Work instruction —
From the line with "robot, that would be much appreciated." through the line with "forearm, that would be much appreciated.", inclusive, return each line of the data below exactly and leave the rest out.
─── Data excerpts ───
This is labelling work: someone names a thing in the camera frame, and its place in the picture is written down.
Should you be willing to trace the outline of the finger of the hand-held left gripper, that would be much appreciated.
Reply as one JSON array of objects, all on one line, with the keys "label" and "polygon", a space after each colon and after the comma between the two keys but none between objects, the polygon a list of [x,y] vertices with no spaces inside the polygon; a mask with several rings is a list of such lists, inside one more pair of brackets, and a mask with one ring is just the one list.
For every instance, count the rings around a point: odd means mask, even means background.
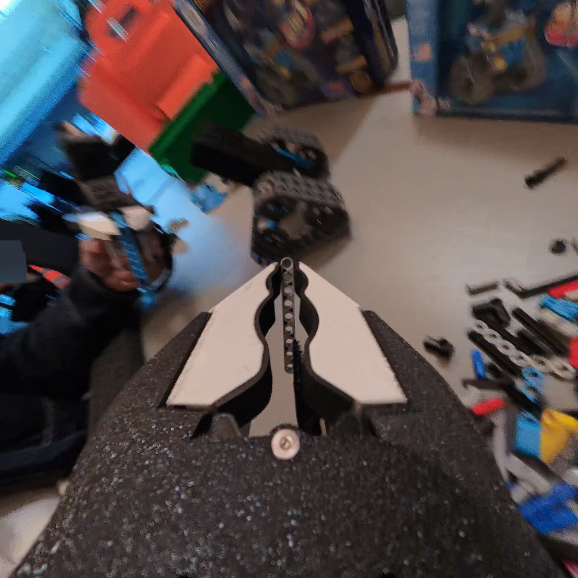
[{"label": "finger of the hand-held left gripper", "polygon": [[148,230],[153,223],[152,216],[153,213],[144,206],[122,207],[122,218],[126,226],[134,232]]},{"label": "finger of the hand-held left gripper", "polygon": [[84,236],[99,241],[111,241],[121,234],[118,225],[102,212],[70,213],[63,219],[68,225],[75,225]]}]

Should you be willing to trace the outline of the blue holed toy beam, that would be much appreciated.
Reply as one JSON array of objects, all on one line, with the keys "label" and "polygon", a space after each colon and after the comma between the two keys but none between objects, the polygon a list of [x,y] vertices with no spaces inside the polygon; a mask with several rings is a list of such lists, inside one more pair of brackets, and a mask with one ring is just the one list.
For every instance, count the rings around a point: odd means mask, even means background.
[{"label": "blue holed toy beam", "polygon": [[130,270],[139,282],[139,293],[143,307],[148,309],[156,304],[157,298],[148,279],[148,273],[143,262],[143,252],[136,232],[128,225],[120,212],[111,212],[109,216],[119,229],[116,240],[126,255]]}]

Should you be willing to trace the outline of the grey holed toy beam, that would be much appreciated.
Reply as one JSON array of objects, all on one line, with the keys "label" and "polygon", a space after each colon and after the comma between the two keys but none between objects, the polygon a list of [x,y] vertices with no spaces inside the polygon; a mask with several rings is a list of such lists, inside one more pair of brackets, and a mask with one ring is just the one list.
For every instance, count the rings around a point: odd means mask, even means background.
[{"label": "grey holed toy beam", "polygon": [[295,370],[295,267],[292,258],[280,261],[281,269],[281,321],[283,324],[284,370],[293,374]]}]

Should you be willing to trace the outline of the blue grey tracked toy robot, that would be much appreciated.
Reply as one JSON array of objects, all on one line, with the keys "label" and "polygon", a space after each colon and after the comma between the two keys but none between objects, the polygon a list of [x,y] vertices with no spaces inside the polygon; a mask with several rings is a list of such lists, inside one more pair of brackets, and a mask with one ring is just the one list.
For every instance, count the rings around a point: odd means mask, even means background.
[{"label": "blue grey tracked toy robot", "polygon": [[254,136],[215,122],[194,132],[190,160],[252,193],[250,251],[260,264],[347,236],[350,217],[315,135],[272,124]]}]

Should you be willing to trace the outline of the person's left forearm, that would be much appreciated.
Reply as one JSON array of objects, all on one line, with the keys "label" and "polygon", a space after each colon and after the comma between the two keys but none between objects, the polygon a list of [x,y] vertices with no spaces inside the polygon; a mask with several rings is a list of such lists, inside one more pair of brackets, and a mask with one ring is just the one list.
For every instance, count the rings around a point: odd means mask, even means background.
[{"label": "person's left forearm", "polygon": [[2,336],[1,394],[83,398],[94,361],[134,321],[138,298],[138,290],[114,291],[77,268],[53,306]]}]

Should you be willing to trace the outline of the grey desk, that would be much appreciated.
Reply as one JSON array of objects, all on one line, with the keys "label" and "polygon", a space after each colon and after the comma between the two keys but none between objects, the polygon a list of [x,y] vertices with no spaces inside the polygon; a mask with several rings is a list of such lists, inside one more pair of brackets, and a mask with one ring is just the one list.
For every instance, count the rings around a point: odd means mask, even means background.
[{"label": "grey desk", "polygon": [[[526,282],[575,270],[575,256],[555,257],[547,243],[577,231],[577,128],[522,121],[414,116],[409,91],[313,105],[273,120],[319,137],[351,217],[351,236],[323,245],[308,266],[386,322],[379,337],[410,386],[425,398],[422,425],[401,418],[400,442],[338,437],[336,461],[320,463],[320,439],[306,458],[269,457],[245,478],[249,453],[208,439],[219,467],[214,530],[199,513],[199,576],[473,577],[473,567],[403,567],[397,538],[411,552],[418,531],[443,530],[433,553],[473,554],[496,537],[473,516],[484,507],[498,521],[520,522],[491,554],[507,561],[522,538],[535,538],[517,513],[462,403],[470,374],[465,284],[496,277]],[[567,165],[533,190],[524,177],[558,157]]]}]

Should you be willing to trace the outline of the person's left hand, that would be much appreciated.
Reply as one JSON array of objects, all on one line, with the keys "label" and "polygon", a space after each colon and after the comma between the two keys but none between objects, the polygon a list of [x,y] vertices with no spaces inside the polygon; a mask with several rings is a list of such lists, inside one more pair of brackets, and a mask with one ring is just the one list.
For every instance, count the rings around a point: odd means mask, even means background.
[{"label": "person's left hand", "polygon": [[112,257],[105,241],[81,240],[79,250],[83,268],[93,274],[106,288],[120,293],[139,288],[139,281],[130,270],[126,258]]}]

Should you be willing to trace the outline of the blue flat plastic piece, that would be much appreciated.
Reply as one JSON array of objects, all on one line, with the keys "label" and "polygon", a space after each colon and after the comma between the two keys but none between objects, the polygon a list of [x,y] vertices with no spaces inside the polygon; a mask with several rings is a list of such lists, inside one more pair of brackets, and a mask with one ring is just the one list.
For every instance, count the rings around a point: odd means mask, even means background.
[{"label": "blue flat plastic piece", "polygon": [[228,198],[225,191],[211,183],[200,183],[190,189],[190,200],[203,213],[210,213],[220,207]]}]

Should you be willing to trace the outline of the orange plastic case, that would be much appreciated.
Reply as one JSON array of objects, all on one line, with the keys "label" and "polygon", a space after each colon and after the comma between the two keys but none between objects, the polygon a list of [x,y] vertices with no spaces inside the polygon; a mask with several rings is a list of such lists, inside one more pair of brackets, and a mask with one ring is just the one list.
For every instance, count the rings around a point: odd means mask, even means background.
[{"label": "orange plastic case", "polygon": [[219,69],[173,1],[101,1],[85,28],[79,101],[144,151]]}]

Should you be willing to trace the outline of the green plastic bin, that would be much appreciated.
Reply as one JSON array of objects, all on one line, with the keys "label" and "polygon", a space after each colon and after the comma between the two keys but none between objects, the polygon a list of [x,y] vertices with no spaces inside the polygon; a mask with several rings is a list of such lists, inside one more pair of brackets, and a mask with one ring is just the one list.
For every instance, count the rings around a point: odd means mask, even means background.
[{"label": "green plastic bin", "polygon": [[206,171],[191,162],[194,137],[207,123],[217,123],[242,131],[255,116],[235,85],[222,72],[213,75],[177,118],[168,123],[148,149],[159,166],[179,180],[189,184],[200,182]]}]

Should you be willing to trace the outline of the pile of toy building parts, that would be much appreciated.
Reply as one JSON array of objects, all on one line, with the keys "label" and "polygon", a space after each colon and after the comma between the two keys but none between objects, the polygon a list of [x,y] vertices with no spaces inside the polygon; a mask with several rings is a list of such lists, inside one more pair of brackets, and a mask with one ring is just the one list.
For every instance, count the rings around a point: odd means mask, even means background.
[{"label": "pile of toy building parts", "polygon": [[577,275],[504,286],[535,310],[493,295],[472,304],[464,402],[524,519],[577,564]]}]

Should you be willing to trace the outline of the person's denim jacket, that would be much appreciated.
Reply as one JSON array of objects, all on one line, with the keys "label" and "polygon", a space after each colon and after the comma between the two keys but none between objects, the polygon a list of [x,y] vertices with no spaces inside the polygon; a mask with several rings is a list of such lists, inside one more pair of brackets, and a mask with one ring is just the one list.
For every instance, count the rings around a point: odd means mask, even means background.
[{"label": "person's denim jacket", "polygon": [[50,486],[71,472],[86,442],[89,404],[1,395],[1,495]]}]

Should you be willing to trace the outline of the black toy axle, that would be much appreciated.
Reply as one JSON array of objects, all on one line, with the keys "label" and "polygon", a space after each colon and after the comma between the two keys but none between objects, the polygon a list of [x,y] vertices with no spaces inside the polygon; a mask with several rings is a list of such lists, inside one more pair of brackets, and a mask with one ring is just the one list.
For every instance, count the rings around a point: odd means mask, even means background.
[{"label": "black toy axle", "polygon": [[560,172],[567,165],[567,159],[558,157],[546,166],[530,173],[524,177],[524,184],[527,189],[533,190],[544,184],[550,177]]}]

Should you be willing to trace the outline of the person's white shirt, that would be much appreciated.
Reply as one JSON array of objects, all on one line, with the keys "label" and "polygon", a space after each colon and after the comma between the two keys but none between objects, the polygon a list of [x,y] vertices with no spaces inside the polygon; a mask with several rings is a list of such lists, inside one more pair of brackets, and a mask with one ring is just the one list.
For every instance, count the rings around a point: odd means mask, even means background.
[{"label": "person's white shirt", "polygon": [[58,508],[55,488],[1,497],[1,577],[8,577],[30,550]]}]

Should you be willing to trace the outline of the blue printed booklet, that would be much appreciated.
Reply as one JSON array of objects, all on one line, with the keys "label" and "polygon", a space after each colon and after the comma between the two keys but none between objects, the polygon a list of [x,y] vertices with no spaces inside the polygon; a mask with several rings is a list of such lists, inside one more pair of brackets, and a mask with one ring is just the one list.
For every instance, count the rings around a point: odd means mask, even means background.
[{"label": "blue printed booklet", "polygon": [[413,113],[577,124],[577,1],[407,1]]}]

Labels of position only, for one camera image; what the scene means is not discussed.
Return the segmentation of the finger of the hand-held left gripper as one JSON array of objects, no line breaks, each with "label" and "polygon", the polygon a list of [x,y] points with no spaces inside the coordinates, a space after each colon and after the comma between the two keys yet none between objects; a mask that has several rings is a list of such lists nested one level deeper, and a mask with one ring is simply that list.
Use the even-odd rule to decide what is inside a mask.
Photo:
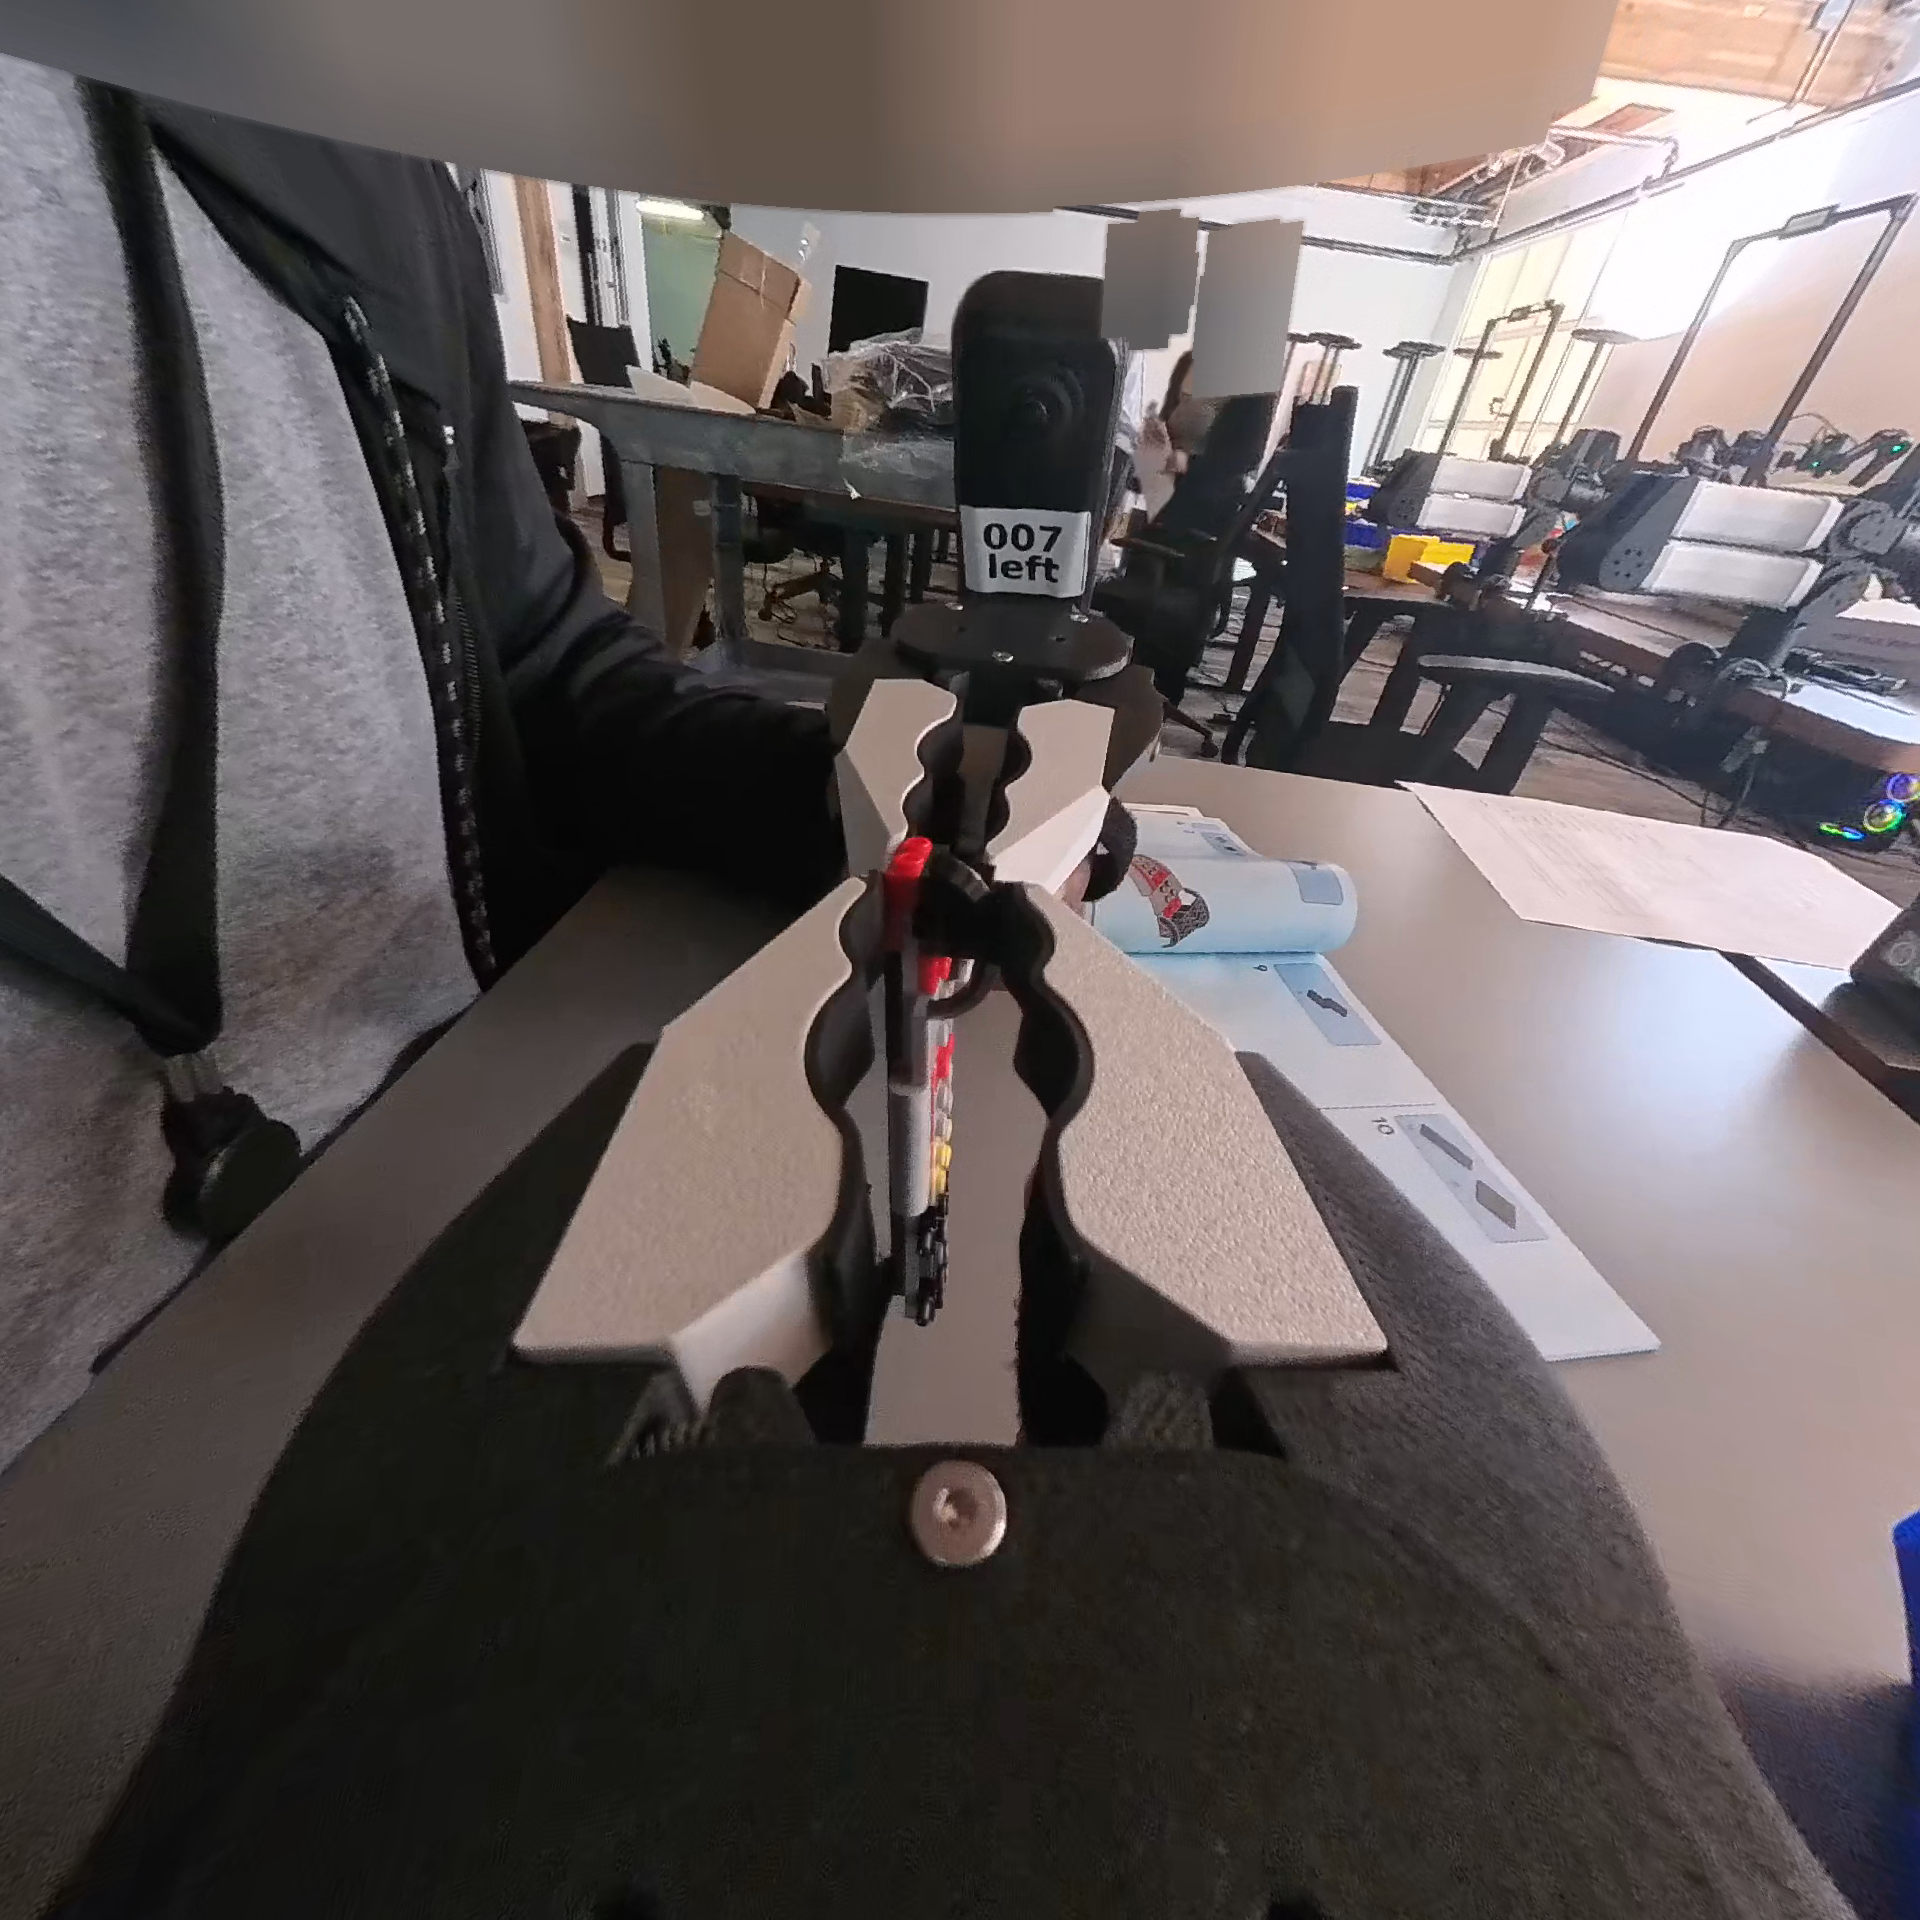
───
Answer box —
Should you be willing to trace the outline of the blue grey tracked toy robot, that would be much appreciated.
Reply as one JSON array of objects, all on one line, with the keys "label" and "polygon", a space after each colon and after the comma between the two keys but none between objects, the polygon a list of [x,y] vertices with no spaces inside the polygon; a mask with several rings is a list of such lists, inside one more pair of brackets, and a mask with one ring is just the one list.
For every instance, count the rings around a point: odd means mask, even means background.
[{"label": "blue grey tracked toy robot", "polygon": [[254,136],[215,122],[194,132],[190,160],[252,193],[250,251],[260,264],[347,236],[350,217],[315,135],[272,124]]}]

Should you be willing to trace the outline of the person's left forearm, that would be much appreciated.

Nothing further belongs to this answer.